Wordlessly, he wrapped an arm around her shoulders and guided her to the side of the building, into dark shadows that would conceal them from any passerby. She slid her arm around his waist as though it was meant to be there, his warm muscles flexing under her hand.
Nothing else existed for her in that moment but Adam. The sound of his breathing, the smell of his skin, the feel of him moving next to her…and his taste as he paused to kiss her again.
They reached the deepest shadows before he stopped and pressed her against the wall with his body and moved his hands over her. He palmed both of her breasts, and she
nearly collapsed from the sheer pleasure of feeling his hands against her nipples, even through the fabric of her dress.
She was restless, though. Her feet moved apart, and one of his thighs slid between hers, pressing hard muscle against her core. She wiggled, and he chuckled softly but didn’t move his hands from their exploration of her curves—from the outside of her dress.
She almost sobbed. “Don’t make me beg, damn it.”
For a moment, she thought she’d ruined things, because he froze at her words. But instead of coming up with some noble excuse, he laughed. “Yes, ma’am.” Then, more seriously, “Lizzie, you deserve to get everything you want. You should never have to beg.”

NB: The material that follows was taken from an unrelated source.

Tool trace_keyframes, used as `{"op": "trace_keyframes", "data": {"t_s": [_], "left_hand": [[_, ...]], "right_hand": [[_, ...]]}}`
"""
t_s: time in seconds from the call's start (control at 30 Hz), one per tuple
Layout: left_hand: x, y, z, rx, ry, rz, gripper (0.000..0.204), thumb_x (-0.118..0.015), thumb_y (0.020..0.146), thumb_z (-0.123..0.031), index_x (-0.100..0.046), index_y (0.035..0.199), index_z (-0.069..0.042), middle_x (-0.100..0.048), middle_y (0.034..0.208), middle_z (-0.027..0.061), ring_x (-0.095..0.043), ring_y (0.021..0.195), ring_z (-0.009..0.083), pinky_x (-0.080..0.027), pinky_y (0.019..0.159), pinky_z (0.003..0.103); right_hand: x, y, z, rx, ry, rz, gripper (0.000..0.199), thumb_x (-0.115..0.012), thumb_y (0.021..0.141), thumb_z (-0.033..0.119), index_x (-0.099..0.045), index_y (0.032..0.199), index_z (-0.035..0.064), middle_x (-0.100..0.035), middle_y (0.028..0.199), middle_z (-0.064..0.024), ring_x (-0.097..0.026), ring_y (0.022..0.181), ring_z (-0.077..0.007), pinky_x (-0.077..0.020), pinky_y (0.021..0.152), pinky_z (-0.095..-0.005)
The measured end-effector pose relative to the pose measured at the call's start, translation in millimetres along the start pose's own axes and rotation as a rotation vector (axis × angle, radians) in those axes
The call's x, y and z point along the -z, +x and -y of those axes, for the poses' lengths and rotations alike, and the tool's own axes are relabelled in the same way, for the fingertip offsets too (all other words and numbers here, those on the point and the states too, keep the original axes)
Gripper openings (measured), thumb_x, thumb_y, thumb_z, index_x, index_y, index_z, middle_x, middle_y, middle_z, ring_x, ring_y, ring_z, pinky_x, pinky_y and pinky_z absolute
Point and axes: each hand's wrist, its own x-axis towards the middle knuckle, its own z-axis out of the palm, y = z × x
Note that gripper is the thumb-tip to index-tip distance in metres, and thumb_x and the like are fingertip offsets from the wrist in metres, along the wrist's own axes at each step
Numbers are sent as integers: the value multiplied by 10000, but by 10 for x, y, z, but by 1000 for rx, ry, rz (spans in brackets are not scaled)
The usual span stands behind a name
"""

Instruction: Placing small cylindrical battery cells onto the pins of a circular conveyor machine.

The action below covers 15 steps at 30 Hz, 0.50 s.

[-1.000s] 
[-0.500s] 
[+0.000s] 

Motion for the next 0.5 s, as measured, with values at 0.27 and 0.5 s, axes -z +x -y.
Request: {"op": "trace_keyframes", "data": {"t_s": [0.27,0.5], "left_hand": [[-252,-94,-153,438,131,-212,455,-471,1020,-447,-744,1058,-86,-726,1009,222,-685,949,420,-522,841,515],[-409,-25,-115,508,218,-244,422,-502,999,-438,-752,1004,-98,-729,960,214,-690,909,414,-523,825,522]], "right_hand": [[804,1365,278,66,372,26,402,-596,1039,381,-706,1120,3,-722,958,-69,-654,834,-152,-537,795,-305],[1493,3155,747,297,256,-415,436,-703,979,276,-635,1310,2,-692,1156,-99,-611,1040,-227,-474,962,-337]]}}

“I want you. I’ll beg later, if that sort of thing works for you, but right now? Right now, I want you to touch me. Right here, right now, right next to the Dairy Queen drive-through window.”
He chuckled, and his head dropped to her shoulder. He took a deep breath. Then, looking straight at her, he said, “Undo your dress.”
Staring right back at him, she reached one hand behind her neck and tugged at the tie holding up the top. When it went slack, her breasts were still covered, but the fabric was looser, and he tugged it down. She hissed when the warm night air hit her swollen nipples, and again when he bent to take one in his mouth.
Her hands were in his hair then, on his shoulders, his back, everywhere she could reach. “Oh please, oh please,” she repeated, needing more.
“I wanna take my time with you, I really do,” he murmured between kisses and licks against her skin. “But I also said I didn’t want you to beg, right?”
“Yes, you did,” she agreed.
With a reluctant-sounding sigh—but a sideways grin—Adam straightened and yanked her skirt up. He ran one hand between her thighs and up, stopping when he got to the fabric between her legs. His rough fingers stroked over the silky material, then under it, slipping easily through her folds.
“Oh yeah,” he muttered. “Yeah.”
“Uh-huh,” she answered, her voice rising, because he was stroking her right where she needed him. She was wound so tightly, she was afraid she might spin off into the stratosphere before she even got to touch him.